Intelligent Indoor Mobile Robot Navigation Using Stereo Vision

Majority of the existing robot navigation systems, which facilitate the use of laser range finders, sonar sensors or artificial landmarks, has the ability to locate itself in an unknown environment and then build a map of the corresponding environment. Stereo vision, while still being a rapidly developing technique in the field of autonomous mobile robots, are currently less preferable due to its high implementation cost. This paper aims at describing an experimental approach for the building of a stereo vision system that helps the robots to avoid obstacles and navigate through indoor environments and at the same time remaining very much cost effective. This paper discusses the fusion techniques of stereo vision and ultrasound sensors which helps in the successful navigation through different types of complex environments. The data from the sensor enables the robot to create the two dimensional topological map of unknown environments and stereo vision systems models the three dimension model of the same environment.

💡 Research Summary

The paper presents a cost‑effective indoor mobile‑robot navigation solution that combines a stereo‑vision subsystem with ultrasonic range sensors. Recognizing that high‑precision laser scanners and sonar arrays, while accurate, are often prohibitively expensive for small autonomous platforms, the authors propose a hardware configuration built from two off‑the‑shelf webcams arranged with a fixed baseline and three low‑cost ultrasonic transducers positioned at the front, left, and right of the robot.

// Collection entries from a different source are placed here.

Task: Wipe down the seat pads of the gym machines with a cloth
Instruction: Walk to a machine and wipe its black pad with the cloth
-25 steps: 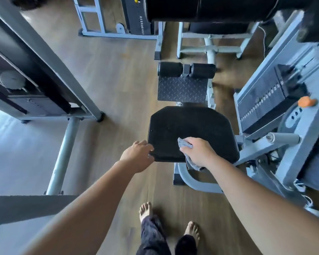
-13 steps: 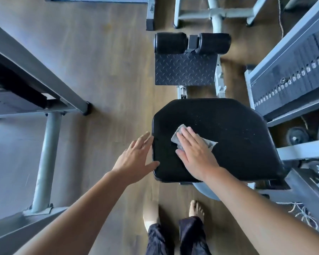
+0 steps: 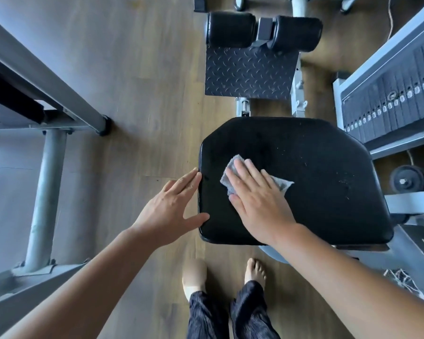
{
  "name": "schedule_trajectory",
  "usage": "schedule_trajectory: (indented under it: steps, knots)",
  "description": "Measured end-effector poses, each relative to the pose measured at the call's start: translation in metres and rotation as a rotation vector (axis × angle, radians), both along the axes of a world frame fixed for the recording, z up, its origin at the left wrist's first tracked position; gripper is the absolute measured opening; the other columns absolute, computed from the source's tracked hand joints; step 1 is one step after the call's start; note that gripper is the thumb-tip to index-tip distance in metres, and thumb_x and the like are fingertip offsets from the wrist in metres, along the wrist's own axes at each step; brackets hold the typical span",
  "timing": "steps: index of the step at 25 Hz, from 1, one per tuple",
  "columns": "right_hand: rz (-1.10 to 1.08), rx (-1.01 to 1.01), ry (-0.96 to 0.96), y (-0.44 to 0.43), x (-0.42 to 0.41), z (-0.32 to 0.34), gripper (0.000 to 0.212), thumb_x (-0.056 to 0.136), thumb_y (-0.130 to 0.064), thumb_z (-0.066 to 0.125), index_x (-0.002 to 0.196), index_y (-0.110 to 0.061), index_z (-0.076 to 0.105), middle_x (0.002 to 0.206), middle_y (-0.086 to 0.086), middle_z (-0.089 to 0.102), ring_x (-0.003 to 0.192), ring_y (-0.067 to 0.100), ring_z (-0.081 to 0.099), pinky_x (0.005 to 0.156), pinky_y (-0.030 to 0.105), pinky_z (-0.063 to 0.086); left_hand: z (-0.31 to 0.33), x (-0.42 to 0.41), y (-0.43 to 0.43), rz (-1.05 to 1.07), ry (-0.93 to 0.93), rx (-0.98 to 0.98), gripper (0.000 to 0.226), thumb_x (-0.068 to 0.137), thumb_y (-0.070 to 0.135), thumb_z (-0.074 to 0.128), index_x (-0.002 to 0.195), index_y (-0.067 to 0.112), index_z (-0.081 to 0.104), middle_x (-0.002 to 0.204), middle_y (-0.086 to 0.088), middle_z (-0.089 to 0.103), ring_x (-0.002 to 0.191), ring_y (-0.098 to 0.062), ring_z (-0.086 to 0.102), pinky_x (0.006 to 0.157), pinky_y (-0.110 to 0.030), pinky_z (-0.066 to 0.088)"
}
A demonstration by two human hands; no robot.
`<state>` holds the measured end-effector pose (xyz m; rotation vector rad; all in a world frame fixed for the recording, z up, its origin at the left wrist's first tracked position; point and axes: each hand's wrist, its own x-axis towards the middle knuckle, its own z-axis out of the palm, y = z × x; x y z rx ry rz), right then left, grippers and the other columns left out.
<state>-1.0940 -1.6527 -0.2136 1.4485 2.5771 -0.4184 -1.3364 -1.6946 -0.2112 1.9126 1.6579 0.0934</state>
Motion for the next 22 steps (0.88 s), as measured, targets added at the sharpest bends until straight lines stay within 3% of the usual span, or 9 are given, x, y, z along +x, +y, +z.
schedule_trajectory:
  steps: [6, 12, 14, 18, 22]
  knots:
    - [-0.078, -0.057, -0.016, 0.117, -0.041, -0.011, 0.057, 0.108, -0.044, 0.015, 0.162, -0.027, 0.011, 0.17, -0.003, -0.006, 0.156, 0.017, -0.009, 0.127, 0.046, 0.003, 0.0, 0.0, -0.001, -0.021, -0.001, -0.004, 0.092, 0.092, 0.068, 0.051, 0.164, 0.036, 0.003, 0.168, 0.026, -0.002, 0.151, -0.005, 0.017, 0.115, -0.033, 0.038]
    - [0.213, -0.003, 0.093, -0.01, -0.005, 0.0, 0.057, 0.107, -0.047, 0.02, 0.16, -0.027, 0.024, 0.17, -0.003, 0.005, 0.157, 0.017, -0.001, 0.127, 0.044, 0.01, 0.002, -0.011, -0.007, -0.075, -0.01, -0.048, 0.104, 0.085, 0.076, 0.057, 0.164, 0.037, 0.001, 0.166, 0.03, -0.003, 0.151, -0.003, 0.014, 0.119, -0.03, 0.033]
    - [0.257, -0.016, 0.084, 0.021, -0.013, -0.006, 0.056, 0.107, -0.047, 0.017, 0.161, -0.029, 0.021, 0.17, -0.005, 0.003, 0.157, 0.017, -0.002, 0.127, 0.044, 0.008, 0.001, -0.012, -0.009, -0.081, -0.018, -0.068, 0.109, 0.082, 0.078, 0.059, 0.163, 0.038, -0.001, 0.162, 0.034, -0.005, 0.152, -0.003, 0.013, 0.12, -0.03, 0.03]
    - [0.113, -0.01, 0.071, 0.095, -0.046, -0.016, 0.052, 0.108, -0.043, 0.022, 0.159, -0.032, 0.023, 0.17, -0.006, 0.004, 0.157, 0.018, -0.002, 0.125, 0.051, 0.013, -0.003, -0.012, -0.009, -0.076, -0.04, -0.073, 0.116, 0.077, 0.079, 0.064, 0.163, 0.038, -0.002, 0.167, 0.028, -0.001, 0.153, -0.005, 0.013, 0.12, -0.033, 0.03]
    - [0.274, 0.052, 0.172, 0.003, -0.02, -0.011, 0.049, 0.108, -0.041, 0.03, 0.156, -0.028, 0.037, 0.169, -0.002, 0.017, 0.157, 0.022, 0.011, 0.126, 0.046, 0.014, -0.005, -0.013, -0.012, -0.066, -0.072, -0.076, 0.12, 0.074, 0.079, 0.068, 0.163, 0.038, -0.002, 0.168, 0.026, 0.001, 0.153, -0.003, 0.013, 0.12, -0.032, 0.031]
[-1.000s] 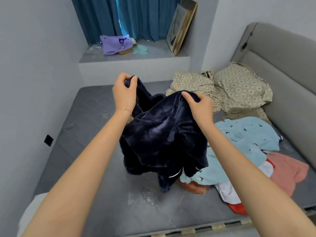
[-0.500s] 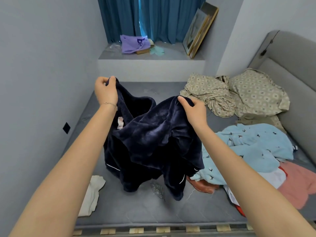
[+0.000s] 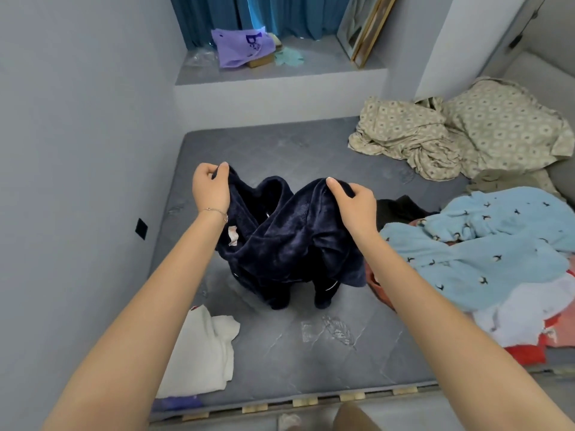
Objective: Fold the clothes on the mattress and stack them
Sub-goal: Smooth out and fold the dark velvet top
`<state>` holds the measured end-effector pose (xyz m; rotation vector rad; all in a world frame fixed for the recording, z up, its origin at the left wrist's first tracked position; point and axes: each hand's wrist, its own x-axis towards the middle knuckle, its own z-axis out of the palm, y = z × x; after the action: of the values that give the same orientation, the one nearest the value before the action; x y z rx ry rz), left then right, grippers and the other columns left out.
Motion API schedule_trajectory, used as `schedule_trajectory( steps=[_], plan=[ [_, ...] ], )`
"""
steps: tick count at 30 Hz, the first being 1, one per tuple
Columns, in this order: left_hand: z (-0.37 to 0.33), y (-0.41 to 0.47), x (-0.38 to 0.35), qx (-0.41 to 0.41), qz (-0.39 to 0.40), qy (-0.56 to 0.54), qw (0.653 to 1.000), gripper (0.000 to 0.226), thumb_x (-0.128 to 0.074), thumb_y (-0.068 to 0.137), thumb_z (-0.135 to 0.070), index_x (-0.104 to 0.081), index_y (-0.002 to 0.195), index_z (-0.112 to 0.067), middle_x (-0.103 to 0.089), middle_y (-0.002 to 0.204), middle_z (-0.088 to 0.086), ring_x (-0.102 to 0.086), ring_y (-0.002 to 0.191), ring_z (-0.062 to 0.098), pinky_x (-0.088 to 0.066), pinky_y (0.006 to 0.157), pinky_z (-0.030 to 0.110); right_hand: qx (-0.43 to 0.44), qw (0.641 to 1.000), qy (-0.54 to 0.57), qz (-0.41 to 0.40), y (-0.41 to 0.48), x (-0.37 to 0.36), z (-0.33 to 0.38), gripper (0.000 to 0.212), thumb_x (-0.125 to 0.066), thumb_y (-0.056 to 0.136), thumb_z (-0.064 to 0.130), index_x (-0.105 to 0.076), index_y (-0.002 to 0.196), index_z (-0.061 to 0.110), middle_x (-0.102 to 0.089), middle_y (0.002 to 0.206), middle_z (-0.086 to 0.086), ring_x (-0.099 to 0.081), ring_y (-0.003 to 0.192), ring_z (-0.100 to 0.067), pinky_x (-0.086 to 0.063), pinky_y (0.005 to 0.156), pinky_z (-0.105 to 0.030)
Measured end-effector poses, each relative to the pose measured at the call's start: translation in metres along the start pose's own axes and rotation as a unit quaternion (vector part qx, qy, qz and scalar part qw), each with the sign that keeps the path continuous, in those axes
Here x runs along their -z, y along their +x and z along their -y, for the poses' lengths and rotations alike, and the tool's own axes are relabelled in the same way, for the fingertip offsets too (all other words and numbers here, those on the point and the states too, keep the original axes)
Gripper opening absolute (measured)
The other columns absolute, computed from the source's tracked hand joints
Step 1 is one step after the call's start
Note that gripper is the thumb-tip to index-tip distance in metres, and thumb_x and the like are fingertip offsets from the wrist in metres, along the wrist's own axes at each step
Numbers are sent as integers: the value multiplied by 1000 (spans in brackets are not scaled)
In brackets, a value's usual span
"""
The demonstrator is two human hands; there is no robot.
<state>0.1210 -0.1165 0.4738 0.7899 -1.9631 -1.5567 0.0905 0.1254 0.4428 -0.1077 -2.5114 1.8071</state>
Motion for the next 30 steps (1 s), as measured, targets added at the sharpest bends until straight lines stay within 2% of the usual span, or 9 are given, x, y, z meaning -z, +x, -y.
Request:
schedule_trajectory(
  steps=[7,9,11,14,17,20,22,26,30],
  plan=[
    [73,6,-19,36,54,26,998,22,-55,95,-23,-45,76,-23,-48,80,-11,-49,80,9,-39,72,17,-89,995,-49,-16,0,-26,-83,49,-62,90,50,-54,67,7,-52,63,1,-47,62,-12,-41,65,-33],
    [100,5,-24,55,65,24,996,12,-56,94,-23,-47,86,-24,-49,81,-10,-49,76,7,-40,68,17,-102,993,-58,-20,4,-31,-110,39,-62,92,47,-60,71,13,-58,69,6,-54,69,-11,-43,70,-30],
    [131,3,-29,85,84,26,993,10,-55,95,-20,-47,95,-27,-49,81,2,-47,71,14,-42,68,22,-112,991,-75,-23,10,-37,-139,30,-61,93,43,-68,85,15,-65,82,6,-60,82,-14,-41,75,-26],
    [183,0,-40,143,115,36,982,14,-49,97,-12,-53,99,-26,-55,95,11,-52,84,24,-45,78,39,-133,985,-110,-12,22,-45,-187,29,-62,95,35,-71,109,12,-69,106,2,-62,103,-18,-42,86,-23],
    [237,-7,-49,180,137,67,972,18,-44,98,-8,-55,107,-18,-60,115,16,-59,104,34,-49,94,55,-149,970,-188,40,34,-50,-237,33,-62,95,28,-67,122,10,-66,122,-8,-59,116,-24,-44,101,-36],
    [284,-15,-56,181,164,100,965,25,-41,99,-4,-55,119,-10,-57,127,14,-56,117,32,-44,102,54,-153,952,-252,88,35,-55,-279,35,-62,95,23,-64,128,13,-63,122,-13,-57,116,-28,-44,101,-41],
    [309,-21,-60,203,159,99,961,28,-42,99,-6,-55,123,-12,-58,127,13,-56,117,29,-46,101,52,-147,939,-295,103,29,-58,-300,35,-63,94,19,-63,129,15,-58,122,-15,-53,116,-31,-43,101,-40],
    [339,-37,-67,262,124,55,955,26,-42,101,-11,-55,112,-31,-60,117,9,-61,109,25,-53,91,54,-113,935,-310,131,16,-69,-324,42,-66,92,17,-59,133,14,-50,130,-11,-41,126,-28,-32,104,-31],
    [347,-42,-68,292,101,43,950,13,-50,100,-22,-51,113,-20,-59,120,11,-59,113,26,-49,97,54,-88,939,-270,193,9,-85,-323,48,-67,92,21,-54,138,15,-47,138,-7,-38,133,-22,-25,108,-21]
  ],
)
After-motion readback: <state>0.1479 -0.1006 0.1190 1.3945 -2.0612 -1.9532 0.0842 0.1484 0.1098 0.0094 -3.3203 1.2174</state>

The system architecture is divided into four functional blocks. First, a stereo‑matching pipeline computes a disparity map using block matching refined by Semi‑Global Matching (SGM), yielding dense depth estimates at 640 × 480 resolution. Second, the disparity map is transformed into a 3‑D point cloud, from which a floor plane is extracted to support both visualization and navigation. Third, the ultrasonic measurements are fused with the depth data: in regions where the stereo confidence is low (e.g., texture‑less surfaces or strong illumination gradients), the ultrasonic distance is used as a corrective weight, effectively reducing depth noise and filling gaps. Fourth, the robot builds a 2‑D topological map by projecting the 3‑D points onto the floor plane, representing navigable corridors as nodes and edges. Path planning is performed on this graph using the A* algorithm, while the full 3‑D model supplies altitude information for handling stairs, low thresholds, or over‑head obstacles.

Experimental validation was carried out in three representative indoor settings: a long office corridor, a cluttered research laboratory, and a mixed‑structure test arena containing both static and semi‑dynamic obstacles. Performance metrics included obstacle‑avoidance success rate, path optimality (ratio of actual path length to theoretical shortest path), processing latency (frames per second), and total system cost. The fused system achieved an average avoidance success of 92 %, maintained a real‑time processing rate of roughly 15 fps, and produced paths within 5 % of the optimal length. The complete hardware cost was approximately 150 USD, representing a roughly 30 % reduction compared with comparable LiDAR‑based platforms.

The authors discuss several limitations. Stereo depth quality is highly dependent on camera resolution and lighting conditions; while the ultrasonic sensors mitigate some of these issues, they introduce their own constraints such as limited field‑of‑view and susceptibility to specular reflections. The current implementation also struggles with fast‑moving obstacles because the fusion pipeline operates on a per‑frame basis without explicit motion prediction.

In conclusion, the paper demonstrates that a modestly priced stereo‑vision system, when intelligently combined with ultrasonic range data, can deliver reliable indoor navigation and mapping capabilities comparable to more expensive sensor suites. Future work is outlined to incorporate deep‑learning based disparity estimation for improved performance under low‑light conditions, to explore multi‑element ultrasonic arrays for 360° coverage, and to integrate the entire stack into the Robot Operating System (ROS) for broader applicability across different robot platforms.